## TASK TO COMPLETE
Only one span of the listing below is wanted: the lines from the one with "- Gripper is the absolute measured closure" through the one with "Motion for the", reproduced exactly, both ends kept.
================
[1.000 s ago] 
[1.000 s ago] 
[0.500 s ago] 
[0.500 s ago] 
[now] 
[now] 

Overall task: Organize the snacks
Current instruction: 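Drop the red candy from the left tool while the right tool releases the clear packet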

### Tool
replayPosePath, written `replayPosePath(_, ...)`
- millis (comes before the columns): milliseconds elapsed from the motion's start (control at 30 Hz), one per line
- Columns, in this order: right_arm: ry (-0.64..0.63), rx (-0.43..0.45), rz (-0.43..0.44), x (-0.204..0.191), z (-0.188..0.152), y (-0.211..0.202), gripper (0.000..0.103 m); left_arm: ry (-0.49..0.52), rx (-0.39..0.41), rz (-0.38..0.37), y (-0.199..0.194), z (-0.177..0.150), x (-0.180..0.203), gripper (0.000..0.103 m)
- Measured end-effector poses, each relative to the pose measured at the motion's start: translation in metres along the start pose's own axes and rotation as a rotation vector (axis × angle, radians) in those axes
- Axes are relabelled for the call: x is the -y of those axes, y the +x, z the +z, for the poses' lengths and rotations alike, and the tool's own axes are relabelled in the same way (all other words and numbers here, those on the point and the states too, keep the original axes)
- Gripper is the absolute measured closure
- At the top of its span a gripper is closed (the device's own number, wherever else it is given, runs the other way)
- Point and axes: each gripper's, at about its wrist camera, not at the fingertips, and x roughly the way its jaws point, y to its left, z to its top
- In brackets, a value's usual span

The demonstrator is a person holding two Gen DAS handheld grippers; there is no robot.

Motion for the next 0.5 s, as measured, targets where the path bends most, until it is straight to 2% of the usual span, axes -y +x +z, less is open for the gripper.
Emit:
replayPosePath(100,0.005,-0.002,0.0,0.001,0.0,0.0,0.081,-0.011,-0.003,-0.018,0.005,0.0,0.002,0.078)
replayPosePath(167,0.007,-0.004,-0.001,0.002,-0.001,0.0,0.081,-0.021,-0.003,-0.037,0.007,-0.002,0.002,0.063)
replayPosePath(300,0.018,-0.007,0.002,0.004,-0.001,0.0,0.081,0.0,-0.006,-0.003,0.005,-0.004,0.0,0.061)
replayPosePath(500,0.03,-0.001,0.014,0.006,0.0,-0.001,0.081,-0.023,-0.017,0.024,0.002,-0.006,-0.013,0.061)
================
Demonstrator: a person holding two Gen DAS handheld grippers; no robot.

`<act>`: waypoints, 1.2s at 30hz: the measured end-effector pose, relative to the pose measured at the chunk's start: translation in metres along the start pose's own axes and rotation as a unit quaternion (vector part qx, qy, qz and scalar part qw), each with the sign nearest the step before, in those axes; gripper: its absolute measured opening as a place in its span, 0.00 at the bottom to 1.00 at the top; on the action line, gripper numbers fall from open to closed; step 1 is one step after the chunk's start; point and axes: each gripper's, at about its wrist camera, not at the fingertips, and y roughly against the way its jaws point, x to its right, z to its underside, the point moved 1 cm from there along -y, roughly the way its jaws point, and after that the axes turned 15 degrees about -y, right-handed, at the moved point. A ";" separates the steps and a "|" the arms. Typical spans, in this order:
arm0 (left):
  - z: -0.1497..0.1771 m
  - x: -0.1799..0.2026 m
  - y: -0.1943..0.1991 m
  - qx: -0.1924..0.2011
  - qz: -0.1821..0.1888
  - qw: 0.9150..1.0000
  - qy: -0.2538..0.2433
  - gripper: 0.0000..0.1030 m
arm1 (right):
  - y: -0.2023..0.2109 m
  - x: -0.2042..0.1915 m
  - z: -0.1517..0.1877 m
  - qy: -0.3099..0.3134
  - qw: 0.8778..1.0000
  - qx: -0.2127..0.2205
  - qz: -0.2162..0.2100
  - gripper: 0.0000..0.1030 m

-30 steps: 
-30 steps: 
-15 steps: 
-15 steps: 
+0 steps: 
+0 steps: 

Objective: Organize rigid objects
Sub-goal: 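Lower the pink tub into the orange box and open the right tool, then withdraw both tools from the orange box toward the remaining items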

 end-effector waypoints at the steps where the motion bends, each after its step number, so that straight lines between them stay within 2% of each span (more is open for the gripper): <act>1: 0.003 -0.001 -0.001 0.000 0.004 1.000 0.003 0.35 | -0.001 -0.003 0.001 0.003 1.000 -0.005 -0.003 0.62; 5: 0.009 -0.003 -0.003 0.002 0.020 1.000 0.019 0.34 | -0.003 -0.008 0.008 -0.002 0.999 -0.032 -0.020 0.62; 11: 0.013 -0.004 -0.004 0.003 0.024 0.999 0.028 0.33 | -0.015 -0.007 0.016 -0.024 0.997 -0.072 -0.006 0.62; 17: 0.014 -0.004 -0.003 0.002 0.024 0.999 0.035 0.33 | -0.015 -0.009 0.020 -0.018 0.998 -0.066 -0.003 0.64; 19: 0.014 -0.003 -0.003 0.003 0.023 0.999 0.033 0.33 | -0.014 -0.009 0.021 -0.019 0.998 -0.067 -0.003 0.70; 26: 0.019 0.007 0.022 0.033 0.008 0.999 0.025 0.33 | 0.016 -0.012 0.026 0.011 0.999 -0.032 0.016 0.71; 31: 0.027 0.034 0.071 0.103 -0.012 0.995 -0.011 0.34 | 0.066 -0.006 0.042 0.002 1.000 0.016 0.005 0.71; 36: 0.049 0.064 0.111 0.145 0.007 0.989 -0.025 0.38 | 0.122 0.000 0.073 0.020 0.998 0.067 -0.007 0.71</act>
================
## RESULT
- Gripper is the absolute measured closure
- At the top of its span a gripper is closed (the device's own number, wherever else it is given, runs the other way)
- Point and axes: each gripper's, at about its wrist camera, not at the fingertips, and x roughly the way its jaws point, y to its left, z to its top
- In brackets, a value's usual span

The demonstrator is a person holding two Gen DAS handheld grippers; there is no robot.

Motion for the next 0.5 s, as measured, targets where the path bends most, until it is straight to 2% of the usual span, axes -y +x +z, less is open for the gripper.

The response to this exercise is now complete.